Our tragedy today is a general and universal physical fear so long sustained by now that we can even bear it. There are no longer problems of the spirit. There is only the question: When will I be blown up? Because of this, the young man or woman writing today has forgotten the problems of the human heart in conflict with itself which alone can make good writing because only that is worth writing about, worth the agony and the sweat.
He must learn them again. He must teach himself that the basest of all things is to be afraid; and, teaching himself that, forget it forever, leaving no room in his workshop for anything but the old verities and truths of the heart, the old universal truths lacking which any story is ephemeral and doomed - love and honor and pity and pride and compassion and sacrifice. Until he does so, he labors under a curse. He writes not of love but of lust, of defeats in which nobody loses anything of value, of victories without hope and, worst of all, without pity or compassion. His griefs grieve on no universal bones, leaving no scars. He writes not of the heart but of the glands.

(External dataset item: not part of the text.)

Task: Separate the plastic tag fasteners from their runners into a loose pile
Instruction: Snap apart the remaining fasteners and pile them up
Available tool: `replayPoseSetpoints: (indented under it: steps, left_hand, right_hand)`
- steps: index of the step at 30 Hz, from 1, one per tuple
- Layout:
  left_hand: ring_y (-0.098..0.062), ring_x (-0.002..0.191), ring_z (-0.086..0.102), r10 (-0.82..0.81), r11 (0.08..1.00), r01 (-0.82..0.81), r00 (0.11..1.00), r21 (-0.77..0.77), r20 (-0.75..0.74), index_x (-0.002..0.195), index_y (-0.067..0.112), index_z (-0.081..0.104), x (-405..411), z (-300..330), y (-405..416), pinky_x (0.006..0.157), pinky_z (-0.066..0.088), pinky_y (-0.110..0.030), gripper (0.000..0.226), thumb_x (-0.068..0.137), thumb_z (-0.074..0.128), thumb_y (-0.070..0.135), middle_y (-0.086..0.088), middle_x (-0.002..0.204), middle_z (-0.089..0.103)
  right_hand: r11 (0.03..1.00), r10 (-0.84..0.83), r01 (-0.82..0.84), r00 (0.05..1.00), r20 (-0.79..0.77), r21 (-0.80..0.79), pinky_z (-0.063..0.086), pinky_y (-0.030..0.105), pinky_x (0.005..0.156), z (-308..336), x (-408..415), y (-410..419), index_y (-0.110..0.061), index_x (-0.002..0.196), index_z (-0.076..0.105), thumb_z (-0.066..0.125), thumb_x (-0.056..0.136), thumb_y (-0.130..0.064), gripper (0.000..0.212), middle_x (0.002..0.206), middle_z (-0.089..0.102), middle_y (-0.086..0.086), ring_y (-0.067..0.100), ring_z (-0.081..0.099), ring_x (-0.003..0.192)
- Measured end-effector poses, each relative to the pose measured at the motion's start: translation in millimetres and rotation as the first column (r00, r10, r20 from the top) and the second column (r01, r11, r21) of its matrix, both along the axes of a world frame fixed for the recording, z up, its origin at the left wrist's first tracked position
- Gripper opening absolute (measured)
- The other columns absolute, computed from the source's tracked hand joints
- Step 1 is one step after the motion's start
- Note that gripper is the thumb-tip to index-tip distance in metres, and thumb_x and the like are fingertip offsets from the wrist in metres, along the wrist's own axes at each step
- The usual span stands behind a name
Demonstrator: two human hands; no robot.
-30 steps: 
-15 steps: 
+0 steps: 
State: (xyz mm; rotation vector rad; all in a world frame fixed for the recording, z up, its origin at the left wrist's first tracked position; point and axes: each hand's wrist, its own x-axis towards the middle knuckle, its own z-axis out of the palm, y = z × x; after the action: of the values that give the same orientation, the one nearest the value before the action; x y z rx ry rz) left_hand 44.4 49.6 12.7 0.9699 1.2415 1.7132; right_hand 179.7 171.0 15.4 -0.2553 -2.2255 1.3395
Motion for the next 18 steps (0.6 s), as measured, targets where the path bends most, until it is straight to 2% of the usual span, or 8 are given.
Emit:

Until he relearns these things, he will write as though he stood among and watched the end of man. I decline to accept the end of man. It is easy enough to say that man is immortal simply because he will endure: that when the last dingdong of doom has clanged and faded from the last worthless rock hanging tideless in the last red and dying evening, that even then there will still be one more sound: that of his puny inexhaustible voice, still talking. I refuse to accept this. I believe that man will not merely endure: he will prevail. He is immortal, not because he alone among creatures has an inexhaustible voice, but because he has a soul, a spirit capable of compassion and sacrifice and endurance. The poet's, the writer's, duty is to write about these things. It is his privilege to help man endure by lifting his heart, by reminding him of the courage and honor and hope and pride and compassion and pity and sacrifice which have been the glory of his past. The poet's voice need not merely be the record of man, it can be one of the props, the pillars to help him endure and prevail.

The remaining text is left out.